**Work instructions:** Return every line of the data below that includes the string "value".

**Records supplied:**
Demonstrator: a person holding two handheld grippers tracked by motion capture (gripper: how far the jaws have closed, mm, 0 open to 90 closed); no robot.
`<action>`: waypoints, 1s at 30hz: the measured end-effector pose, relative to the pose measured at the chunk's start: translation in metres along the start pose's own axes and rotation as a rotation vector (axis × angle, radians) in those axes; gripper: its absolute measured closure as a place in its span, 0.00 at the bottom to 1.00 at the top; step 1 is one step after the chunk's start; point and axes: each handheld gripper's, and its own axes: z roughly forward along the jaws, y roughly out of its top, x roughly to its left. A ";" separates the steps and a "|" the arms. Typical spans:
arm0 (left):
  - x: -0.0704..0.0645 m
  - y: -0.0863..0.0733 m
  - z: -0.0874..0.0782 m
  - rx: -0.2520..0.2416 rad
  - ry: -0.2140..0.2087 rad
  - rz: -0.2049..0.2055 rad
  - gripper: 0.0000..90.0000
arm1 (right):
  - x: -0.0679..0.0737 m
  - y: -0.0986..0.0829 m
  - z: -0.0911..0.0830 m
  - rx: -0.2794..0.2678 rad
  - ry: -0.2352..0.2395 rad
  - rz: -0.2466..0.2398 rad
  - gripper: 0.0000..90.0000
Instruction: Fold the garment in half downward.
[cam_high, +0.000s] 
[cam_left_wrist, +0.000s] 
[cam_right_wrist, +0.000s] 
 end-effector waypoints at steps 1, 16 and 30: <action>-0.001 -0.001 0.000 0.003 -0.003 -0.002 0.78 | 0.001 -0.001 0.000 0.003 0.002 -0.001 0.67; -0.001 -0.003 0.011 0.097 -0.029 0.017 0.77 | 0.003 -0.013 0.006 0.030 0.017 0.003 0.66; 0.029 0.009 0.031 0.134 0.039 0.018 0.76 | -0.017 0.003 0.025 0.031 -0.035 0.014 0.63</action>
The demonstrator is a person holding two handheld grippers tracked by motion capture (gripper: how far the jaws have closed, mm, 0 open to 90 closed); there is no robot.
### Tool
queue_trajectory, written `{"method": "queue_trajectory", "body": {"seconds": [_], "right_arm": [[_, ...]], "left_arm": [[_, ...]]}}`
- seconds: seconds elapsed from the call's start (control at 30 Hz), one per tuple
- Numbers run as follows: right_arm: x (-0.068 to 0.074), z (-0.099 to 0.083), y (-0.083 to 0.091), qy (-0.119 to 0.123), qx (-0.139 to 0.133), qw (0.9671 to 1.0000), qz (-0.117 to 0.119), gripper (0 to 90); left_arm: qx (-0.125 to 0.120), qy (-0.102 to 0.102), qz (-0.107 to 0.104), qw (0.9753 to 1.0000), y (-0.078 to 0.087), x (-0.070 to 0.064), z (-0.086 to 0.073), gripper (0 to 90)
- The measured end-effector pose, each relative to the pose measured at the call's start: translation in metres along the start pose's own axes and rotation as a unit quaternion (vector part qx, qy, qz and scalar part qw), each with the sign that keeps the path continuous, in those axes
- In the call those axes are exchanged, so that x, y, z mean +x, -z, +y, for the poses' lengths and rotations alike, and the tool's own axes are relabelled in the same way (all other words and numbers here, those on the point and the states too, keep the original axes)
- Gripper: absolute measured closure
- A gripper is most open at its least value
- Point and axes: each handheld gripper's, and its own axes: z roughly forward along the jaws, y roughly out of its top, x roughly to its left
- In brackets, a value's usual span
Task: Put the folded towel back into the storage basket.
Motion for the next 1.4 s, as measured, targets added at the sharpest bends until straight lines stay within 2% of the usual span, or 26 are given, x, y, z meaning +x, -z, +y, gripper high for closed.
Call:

**Solution:**
- A gripper is most open at its least value
- In brackets, a value's usual span

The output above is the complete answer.